Interview: Jung Lee, CyberVista

Do methods to test compatibility of new and current employees actually give you an idea of how suited someone is, how skilled they are and what training they may need in the future? One company trying to do this is CyberVista, and Infosecurity met with its chief product officer Jung Lee to find out more.

The concept of the company was in wanting to find a way to address the skills and hiring gap, “and once you are hired you’re given a proper and clear pathway.”

Lee admitted that there is a lot of talk about that issue, as not only do you want to make sure that you’re bringing the right people in, but that they are being employed in the right way.

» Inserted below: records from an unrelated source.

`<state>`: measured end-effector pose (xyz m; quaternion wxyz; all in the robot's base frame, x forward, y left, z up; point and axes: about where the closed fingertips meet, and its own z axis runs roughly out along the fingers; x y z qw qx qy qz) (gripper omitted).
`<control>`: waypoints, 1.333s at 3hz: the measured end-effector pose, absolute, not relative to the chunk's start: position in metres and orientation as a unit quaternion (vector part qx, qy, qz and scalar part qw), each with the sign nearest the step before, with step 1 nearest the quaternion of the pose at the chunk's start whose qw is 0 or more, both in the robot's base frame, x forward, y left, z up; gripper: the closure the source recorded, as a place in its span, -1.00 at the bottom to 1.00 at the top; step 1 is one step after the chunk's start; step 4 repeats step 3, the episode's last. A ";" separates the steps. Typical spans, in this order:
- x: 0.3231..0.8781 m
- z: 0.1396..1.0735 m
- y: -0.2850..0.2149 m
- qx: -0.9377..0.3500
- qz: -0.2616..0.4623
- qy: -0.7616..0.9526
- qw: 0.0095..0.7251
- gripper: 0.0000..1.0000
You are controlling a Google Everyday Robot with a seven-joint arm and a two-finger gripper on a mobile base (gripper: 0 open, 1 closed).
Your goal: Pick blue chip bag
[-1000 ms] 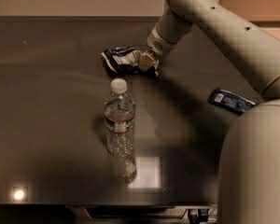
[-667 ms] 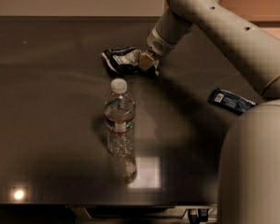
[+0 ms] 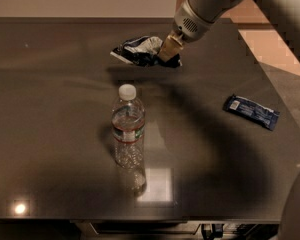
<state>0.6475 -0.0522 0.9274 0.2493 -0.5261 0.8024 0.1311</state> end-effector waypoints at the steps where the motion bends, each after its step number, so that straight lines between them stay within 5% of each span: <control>1: 0.626 0.963 -0.063 -0.533 0.126 0.793 0.266 1.00; 4: 0.609 0.991 -0.070 -0.541 0.118 0.784 0.282 1.00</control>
Offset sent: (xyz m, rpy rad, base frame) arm -0.0604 -0.0299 0.0991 0.0135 -0.1275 0.0385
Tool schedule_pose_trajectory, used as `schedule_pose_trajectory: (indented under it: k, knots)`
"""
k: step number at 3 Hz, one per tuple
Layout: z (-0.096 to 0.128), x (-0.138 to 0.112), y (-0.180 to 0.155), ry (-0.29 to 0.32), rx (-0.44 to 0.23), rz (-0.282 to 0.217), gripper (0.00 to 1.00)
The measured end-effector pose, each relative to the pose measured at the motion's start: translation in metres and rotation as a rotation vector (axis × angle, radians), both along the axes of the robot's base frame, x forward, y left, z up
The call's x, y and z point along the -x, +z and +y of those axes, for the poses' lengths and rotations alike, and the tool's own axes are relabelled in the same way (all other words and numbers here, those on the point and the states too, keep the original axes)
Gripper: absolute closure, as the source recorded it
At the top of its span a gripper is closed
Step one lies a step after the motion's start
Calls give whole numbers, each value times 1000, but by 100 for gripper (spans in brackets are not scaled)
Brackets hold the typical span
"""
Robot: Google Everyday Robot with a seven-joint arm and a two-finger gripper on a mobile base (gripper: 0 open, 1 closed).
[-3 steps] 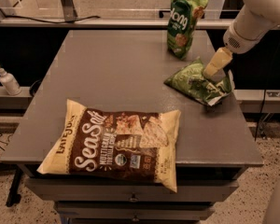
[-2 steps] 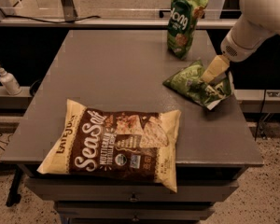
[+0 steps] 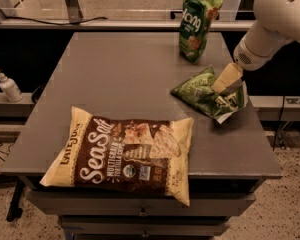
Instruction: Move green jalapeno chip bag near brown chip bag
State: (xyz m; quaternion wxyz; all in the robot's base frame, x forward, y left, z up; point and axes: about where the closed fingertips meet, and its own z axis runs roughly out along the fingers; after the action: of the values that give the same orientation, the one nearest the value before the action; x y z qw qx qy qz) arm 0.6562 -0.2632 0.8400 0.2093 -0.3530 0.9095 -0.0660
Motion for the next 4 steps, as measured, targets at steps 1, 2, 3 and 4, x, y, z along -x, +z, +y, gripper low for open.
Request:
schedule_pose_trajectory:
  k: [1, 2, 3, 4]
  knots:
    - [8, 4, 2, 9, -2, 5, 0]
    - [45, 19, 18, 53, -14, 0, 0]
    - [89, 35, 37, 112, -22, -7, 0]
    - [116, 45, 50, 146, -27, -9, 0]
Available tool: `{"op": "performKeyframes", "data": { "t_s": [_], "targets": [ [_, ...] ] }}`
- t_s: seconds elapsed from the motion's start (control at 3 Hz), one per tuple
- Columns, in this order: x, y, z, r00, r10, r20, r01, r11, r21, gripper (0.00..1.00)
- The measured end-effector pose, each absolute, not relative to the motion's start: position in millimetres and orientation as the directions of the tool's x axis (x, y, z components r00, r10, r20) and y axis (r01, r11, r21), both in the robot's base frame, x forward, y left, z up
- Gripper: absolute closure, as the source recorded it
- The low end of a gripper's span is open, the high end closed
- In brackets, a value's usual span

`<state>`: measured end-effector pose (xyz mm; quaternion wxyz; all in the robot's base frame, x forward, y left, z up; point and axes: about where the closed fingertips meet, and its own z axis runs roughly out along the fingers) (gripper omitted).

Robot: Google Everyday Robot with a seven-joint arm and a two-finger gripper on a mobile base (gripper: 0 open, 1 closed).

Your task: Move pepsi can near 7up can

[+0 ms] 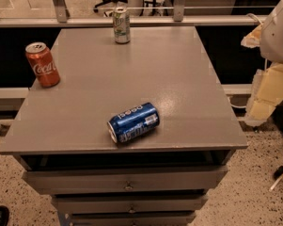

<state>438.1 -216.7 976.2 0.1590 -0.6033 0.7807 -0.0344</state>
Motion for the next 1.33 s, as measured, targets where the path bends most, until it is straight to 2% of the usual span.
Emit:
{"op": "performKeyframes", "data": {
  "t_s": [0.33,0.67,1.0,1.33],
  "targets": [
    [440,-215,976,-0.214,-0.952,-0.218,-0.932,0.266,-0.248,0.00],
    [453,-201,973,-0.147,-0.941,-0.304,-0.936,0.232,-0.266,0.00],
    [471,-146,945,-0.016,-0.898,-0.441,-0.963,0.132,-0.234,0.00],
    [472,-108,921,0.047,-0.862,-0.504,-0.980,0.058,-0.190,0.00]
  ]
}}
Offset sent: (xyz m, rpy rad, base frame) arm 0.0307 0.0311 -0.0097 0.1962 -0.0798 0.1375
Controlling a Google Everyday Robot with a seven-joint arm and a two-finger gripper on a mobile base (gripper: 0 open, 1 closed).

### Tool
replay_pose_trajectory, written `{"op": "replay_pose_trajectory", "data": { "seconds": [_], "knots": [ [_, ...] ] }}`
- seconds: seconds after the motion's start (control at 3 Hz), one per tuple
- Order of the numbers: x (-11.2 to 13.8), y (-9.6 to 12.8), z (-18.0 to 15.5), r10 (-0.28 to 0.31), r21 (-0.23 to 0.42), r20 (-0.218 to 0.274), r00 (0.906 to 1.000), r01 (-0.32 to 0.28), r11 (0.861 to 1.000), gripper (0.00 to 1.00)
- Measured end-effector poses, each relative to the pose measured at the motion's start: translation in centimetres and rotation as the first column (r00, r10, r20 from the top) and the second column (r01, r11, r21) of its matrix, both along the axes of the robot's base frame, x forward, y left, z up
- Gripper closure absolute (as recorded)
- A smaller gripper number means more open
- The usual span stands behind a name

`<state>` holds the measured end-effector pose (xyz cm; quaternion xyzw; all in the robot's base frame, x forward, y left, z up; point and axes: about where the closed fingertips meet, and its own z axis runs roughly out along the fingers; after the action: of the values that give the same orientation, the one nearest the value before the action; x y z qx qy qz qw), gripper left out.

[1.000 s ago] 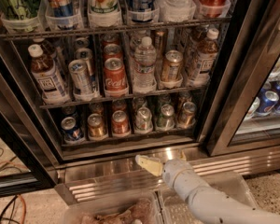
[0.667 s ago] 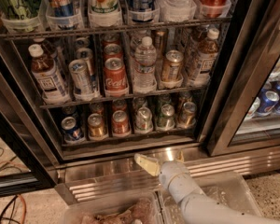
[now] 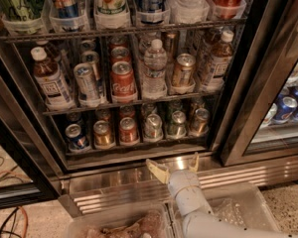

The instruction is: Pick green can from bottom shelf of fridge

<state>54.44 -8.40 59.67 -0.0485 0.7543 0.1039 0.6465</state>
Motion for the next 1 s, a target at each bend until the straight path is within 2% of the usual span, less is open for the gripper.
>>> {"op": "replay_pose_trajectory", "data": {
  "seconds": [0.33,0.67,1.0],
  "knots": [
    [0.97,-1.44,0.82,-0.052,-0.051,0.032,0.9981,0.054,0.997,0.00],
    [0.97,-1.43,0.81,-0.052,-0.051,0.032,0.9981,0.054,0.997,0.00],
    [1.37,-0.68,0.38,-0.028,-0.030,0.021,0.9994,0.028,0.999,0.00]
  ]
}}
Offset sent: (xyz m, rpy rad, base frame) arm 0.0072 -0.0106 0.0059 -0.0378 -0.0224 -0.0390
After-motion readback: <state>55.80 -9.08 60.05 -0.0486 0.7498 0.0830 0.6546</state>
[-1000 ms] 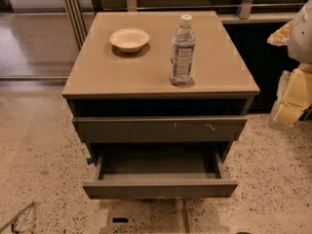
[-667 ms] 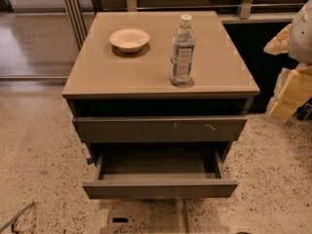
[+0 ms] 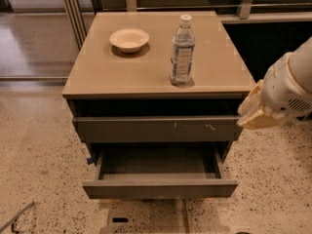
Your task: Close middle drawer
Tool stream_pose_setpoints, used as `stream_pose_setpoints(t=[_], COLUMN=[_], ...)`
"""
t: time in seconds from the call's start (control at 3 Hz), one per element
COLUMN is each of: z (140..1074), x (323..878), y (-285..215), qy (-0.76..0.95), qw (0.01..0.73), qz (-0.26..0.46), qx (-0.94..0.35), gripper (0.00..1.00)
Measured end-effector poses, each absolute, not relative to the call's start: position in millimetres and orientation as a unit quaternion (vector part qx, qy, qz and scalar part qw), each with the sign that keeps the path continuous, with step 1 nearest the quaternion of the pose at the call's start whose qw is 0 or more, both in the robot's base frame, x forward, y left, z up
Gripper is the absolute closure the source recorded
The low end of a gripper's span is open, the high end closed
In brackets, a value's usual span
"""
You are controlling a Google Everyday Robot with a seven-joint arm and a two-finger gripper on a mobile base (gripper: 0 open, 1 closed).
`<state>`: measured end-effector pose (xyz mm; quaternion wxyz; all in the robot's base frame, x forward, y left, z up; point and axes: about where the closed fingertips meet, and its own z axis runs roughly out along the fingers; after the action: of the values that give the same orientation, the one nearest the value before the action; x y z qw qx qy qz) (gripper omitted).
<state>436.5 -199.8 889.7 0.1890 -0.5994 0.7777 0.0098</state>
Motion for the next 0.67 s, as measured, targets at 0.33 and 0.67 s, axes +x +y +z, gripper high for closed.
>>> stream_pose_setpoints(t=[0.33, 0.67], z=[812, 793], x=[432, 432], y=[-184, -178], qy=[0.779, 0.778], qw=[0.172, 0.183], qz=[0.057, 0.077], qx=[-0.6, -0.596], gripper=[0.89, 1.0])
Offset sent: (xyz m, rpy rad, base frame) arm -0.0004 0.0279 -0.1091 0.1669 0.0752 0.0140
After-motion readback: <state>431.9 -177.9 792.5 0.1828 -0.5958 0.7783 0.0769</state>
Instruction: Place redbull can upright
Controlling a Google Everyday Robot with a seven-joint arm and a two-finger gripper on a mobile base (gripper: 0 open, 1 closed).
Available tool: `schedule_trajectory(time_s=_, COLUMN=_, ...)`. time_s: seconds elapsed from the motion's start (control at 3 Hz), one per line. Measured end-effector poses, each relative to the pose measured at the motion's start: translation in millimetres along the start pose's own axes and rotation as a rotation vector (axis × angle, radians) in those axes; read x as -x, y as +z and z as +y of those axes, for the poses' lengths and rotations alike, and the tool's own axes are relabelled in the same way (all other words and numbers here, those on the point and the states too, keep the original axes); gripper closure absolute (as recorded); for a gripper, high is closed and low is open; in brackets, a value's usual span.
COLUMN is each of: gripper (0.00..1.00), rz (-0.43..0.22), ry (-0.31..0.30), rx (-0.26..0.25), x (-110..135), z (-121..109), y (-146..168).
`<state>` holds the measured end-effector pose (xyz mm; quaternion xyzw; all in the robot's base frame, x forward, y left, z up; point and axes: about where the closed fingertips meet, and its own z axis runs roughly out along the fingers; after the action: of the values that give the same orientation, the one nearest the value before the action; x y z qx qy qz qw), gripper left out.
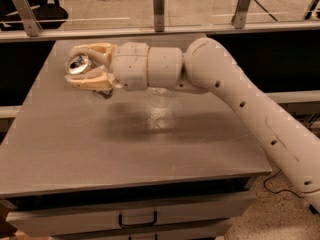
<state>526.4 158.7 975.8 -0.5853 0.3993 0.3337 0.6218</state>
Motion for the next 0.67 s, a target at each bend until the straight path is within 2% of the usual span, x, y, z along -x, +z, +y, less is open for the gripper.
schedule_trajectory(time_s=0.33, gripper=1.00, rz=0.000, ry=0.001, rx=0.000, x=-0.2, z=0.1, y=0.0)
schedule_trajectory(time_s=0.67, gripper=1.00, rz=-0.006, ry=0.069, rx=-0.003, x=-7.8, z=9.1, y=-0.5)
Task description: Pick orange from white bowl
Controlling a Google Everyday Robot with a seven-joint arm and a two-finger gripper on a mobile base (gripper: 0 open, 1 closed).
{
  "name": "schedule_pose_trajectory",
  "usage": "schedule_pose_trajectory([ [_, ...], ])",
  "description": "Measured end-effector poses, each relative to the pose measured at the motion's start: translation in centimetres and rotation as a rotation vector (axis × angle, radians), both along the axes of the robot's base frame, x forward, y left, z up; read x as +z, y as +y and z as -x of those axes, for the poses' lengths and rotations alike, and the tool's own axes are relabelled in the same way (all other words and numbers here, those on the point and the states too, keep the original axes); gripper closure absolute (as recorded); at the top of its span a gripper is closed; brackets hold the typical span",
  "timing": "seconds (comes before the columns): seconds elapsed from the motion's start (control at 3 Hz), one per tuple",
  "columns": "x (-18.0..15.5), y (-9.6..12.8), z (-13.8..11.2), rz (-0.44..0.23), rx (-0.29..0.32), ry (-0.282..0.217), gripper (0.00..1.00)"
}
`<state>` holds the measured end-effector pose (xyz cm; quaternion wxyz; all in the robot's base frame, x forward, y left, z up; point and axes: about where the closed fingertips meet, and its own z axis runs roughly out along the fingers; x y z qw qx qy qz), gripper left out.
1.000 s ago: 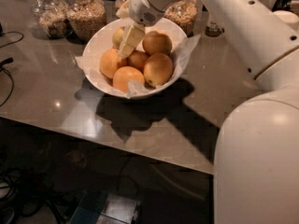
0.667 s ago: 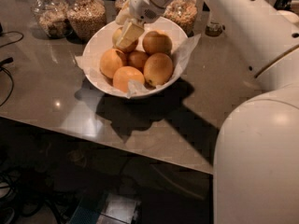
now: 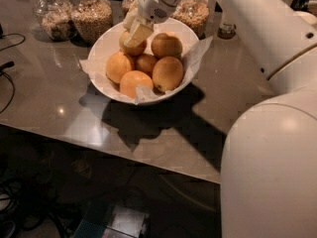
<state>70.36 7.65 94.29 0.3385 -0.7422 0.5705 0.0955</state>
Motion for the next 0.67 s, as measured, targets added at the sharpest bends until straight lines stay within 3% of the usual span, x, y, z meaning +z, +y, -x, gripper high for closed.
schedule_pose_trajectory([
  [0.33, -0.28, 0.42, -0.09, 0.019, 0.020, 0.005, 0.29],
  [0.67, -0.58, 0.71, -0.13, 0.021, 0.027, 0.011, 0.46],
])
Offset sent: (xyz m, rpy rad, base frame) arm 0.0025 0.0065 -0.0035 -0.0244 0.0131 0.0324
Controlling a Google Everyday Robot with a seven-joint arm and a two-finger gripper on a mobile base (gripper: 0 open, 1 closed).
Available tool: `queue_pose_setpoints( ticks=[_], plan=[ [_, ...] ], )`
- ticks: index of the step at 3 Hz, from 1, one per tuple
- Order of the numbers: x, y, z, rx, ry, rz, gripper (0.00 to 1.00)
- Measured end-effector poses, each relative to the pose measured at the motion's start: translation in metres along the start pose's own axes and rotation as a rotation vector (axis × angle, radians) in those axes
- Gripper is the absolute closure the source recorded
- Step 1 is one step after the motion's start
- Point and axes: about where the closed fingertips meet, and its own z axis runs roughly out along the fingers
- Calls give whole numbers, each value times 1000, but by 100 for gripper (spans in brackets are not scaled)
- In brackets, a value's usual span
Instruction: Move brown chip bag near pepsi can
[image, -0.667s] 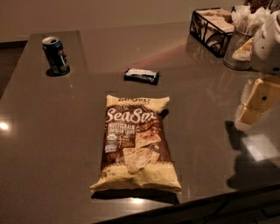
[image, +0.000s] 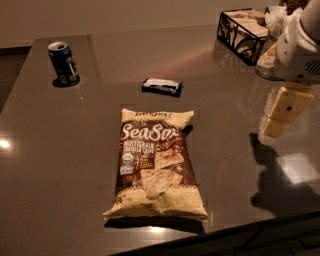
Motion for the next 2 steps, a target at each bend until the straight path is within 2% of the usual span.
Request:
queue_pose_setpoints(
  ticks=[1, 2],
  plan=[
    [-17, -9, 17, -17, -9, -35, 0],
    [-34, -7, 39, -71, -30, -93, 0]
  ],
)
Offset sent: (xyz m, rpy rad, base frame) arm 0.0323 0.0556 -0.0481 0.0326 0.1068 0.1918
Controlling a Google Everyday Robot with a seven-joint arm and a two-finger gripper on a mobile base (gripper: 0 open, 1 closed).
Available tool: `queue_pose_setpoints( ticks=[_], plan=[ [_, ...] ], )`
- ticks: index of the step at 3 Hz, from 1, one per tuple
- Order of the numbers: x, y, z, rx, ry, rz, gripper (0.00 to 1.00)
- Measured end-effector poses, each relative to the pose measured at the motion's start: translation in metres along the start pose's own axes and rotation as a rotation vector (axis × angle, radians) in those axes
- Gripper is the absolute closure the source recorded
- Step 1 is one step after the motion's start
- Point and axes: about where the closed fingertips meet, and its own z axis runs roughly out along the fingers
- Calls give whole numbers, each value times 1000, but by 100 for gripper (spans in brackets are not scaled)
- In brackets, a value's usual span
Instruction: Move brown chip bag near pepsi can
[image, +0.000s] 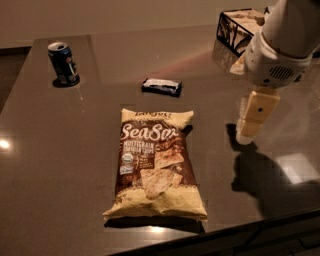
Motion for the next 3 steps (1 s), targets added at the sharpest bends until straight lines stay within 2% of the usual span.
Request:
queue_pose_setpoints(
  ticks=[1, 2, 3],
  plan=[
    [-22, 10, 23, -78, -32, -106, 0],
    [-22, 10, 23, -78, -32, -106, 0],
    [-39, 17, 28, -114, -104, -146, 0]
  ],
)
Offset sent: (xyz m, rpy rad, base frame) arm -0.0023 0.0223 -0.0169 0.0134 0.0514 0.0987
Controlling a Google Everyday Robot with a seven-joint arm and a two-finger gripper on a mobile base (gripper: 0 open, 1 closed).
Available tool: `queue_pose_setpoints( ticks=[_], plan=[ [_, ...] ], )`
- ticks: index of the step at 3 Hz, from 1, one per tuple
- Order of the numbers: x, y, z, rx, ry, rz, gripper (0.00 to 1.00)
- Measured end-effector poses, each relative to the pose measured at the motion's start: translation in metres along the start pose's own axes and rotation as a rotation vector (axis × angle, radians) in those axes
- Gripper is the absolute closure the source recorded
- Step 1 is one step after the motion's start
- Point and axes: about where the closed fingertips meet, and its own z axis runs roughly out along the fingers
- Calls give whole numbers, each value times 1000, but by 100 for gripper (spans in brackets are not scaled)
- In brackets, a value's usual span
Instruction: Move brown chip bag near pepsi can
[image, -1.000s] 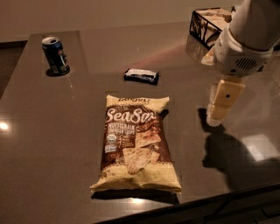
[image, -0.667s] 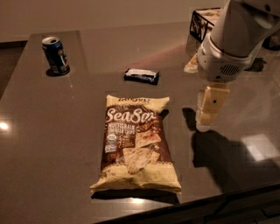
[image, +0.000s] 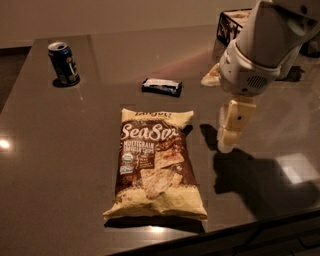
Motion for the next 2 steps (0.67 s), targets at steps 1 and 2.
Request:
queue_pose_setpoints(
  ticks=[1, 2],
  plan=[
    [-33, 4, 18, -54, -58, -69, 0],
    [-66, 4, 34, -97, -84, -130, 0]
  ],
)
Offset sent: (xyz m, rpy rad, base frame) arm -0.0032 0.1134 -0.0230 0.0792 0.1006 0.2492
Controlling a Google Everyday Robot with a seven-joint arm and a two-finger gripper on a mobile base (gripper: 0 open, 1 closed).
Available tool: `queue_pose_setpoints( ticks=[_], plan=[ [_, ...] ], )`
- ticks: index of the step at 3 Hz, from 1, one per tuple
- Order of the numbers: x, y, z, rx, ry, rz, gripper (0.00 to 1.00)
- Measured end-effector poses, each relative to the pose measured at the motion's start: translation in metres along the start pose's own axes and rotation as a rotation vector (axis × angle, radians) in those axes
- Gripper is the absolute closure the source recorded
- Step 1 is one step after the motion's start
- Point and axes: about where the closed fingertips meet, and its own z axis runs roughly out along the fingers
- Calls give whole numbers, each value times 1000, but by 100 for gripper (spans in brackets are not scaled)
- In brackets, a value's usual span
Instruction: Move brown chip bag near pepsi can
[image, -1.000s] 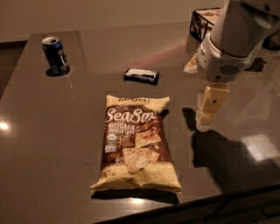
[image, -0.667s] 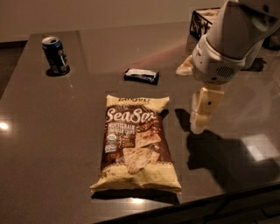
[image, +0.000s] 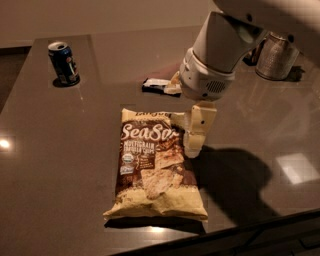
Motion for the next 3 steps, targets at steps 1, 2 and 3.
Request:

This leads to what CyberVIsta does. Lee showed Infosecurity its seven-question assessment to determine where a person’s skills stack up in the cybersecurity workforce, and determine which position within the field they are most suited for based on their skills.

The Virginia-based company works with global organizations to assess cybersecurity skills and train where there are existing deficiencies. Lee said that any task begins with a diagnostic tool being run, as the applicant should be guided through the recruitment path to determine a person’s strengths and weaknesses.

This led to CyberVista’s concept of coming up with a diagnostic to help you through, and then guide you to a career path. This is not a straight multiple question test, but designed to assess and test the person.

Lee explained that the intention of this is to get away from the typical compliance and training clickbox concepts, to one that better determines a person’s skills. “We want the questions to be easy enough once you’re in it, but totally hard to get if you’re not within that skill set.”

A total of 14 questions are asked, and Lee said that the reason that a performance tracker is important is that the test is scored in modules, and each question corresponds to a different part of the job specification. “You get not just an overall score, but a very direct score based on the subject areas,” he said. “What we’re trying to get at the end is seven areas of what you need for a certain job.”

He said that the skills are based on a combination of what is in the NICE framework but also from what it collected from interviewing customers and doing job analysis. However, companies can modify the test “as what we are providing is a set of questions for them to create a diagram for a profile for themselves.”

So is this open for editing to whatever a company wants to add in for their hiring and retention needs? Lee said it is currently available using CyberVista’s own set for questions for the matching, but it can add more to it. This includes adding soft skills that are not currently part of the module.

“If a company said they wanted to use us for a diagnostic test, they could set 36 questions to base on the seven areas and gain a profile of what the person would look like based on their job requirements,” he said. “This not only gives you a path, but also a path to very direct training, so it allows for training to be understood.”

Lee also said that as well as assessments, you find that people come with varied backgrounds and the diagnostics can be very different among one team. “That ensures a consistent team, as you want to make sure that lots of areas are covered.”

Asked how many tests have been completed in the three years of CyberVista’s existence, Lee could not say how many, but guessed at thousands. He said that the next stage is to come up with an efficient way of training, and to make sure the workforce is measured in “a good way, and a way that can bring about change because measuring for the sake of measuring is not important – being able to do something about it is.”